Systemic Sickness

Sickness, illness, ill health, unhealthy, disease, disorder, distress are all words that we use when how we feel falls short of how we expect to feel. The words impliy an illness continuum and each of us appeara to use different thresholds as action alerts.

 The first is crossed when we become aware that all is not right and our response and to enter a self-diagnosis and self-treatment mindset. This threshold is context-dependent; we use external references to detect when we have strayed too far from the norm – we compare ourselves with others. This early warning system works most of the time – after all chemists make their main business from over the counter (OTC) remedies!

If the first stage does not work we cross the second threshold when we accept that we need expert assistance and we switch into a different mode of thinking – the “sick role”.  Crossing the second threshold is a big psychological step that implies a perceived loss of control and power – and explains why many people put off seeking help. They enter a phase of denial, self-deception and self-justification which can be very resistant to change.

The same is true of organisations – when they become aware that they are performing below expectation then a “self-diagnosis” and “self-treatment” is instigated, except that it is called something different such as an “investigation” or “root cause analysis” and is followed by a “recommendations” and an “action plan”.  The requirements for this to happen are an ability to become aware of a problem and a capability to understand and address the root cause both effectively and efficiently.  This is called dynamic stability or “homeostasis” and is a feature of many systems.  The image of a centrifugal governor is a good example – it was one of the critical innovations that allowed the power of steam to be harnessed safely a was a foundation stone of the industrial revolution. The design is called a negative feedback stabiliser and it has a drawback – there may be little or no external sign of the effort required to maintain the stability.
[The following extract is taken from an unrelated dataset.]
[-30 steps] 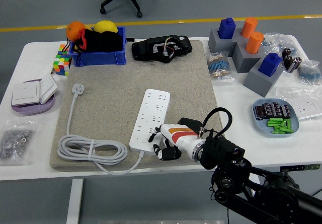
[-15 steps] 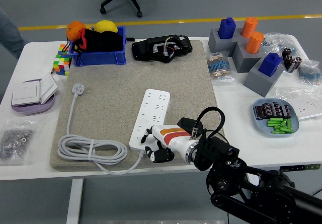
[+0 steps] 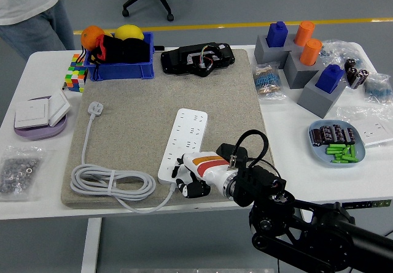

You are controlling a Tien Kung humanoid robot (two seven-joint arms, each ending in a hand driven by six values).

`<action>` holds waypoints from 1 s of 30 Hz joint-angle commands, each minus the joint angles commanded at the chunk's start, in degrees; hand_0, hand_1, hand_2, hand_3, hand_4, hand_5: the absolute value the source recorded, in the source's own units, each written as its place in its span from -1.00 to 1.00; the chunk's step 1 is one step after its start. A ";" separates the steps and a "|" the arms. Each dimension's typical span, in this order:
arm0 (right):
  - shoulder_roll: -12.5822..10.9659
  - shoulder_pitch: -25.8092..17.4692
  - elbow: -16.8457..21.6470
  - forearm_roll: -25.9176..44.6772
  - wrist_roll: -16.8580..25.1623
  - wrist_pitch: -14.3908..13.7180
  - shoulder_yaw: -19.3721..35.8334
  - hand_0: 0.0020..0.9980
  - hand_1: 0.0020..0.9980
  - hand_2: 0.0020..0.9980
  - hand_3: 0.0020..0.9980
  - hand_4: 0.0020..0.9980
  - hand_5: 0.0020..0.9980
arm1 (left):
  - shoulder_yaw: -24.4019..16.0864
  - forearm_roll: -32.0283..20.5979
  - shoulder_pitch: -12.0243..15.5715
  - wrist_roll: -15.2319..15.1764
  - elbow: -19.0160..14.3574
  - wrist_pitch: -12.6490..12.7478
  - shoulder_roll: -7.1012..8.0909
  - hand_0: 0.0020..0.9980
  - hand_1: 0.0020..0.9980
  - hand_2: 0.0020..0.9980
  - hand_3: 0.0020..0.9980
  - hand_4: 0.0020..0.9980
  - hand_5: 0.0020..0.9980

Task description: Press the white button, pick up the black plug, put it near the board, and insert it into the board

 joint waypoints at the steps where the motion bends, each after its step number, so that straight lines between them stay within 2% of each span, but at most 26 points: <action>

Problems arise when parts of this expectation-awareness-feedback-adjustment process are missing, do not work, or become disconnected. If there is an unclear expectation then it is impossible to know when and how to react. Not being clear what “healthy” means leads to confusion. It is too easy to create a distorted sense of normality by choosing a context where everyone is the same as you – “birds of a feather flock together”.

Another danger is to over-simplify the measure of health and to focus on one objective dimension – money – with the assumption that if the money is OK then the system must be OK.  This is an error of logic because although a healthy system implies healthy finances, the reverse is not the case – a business can be both making money and heading for disaster.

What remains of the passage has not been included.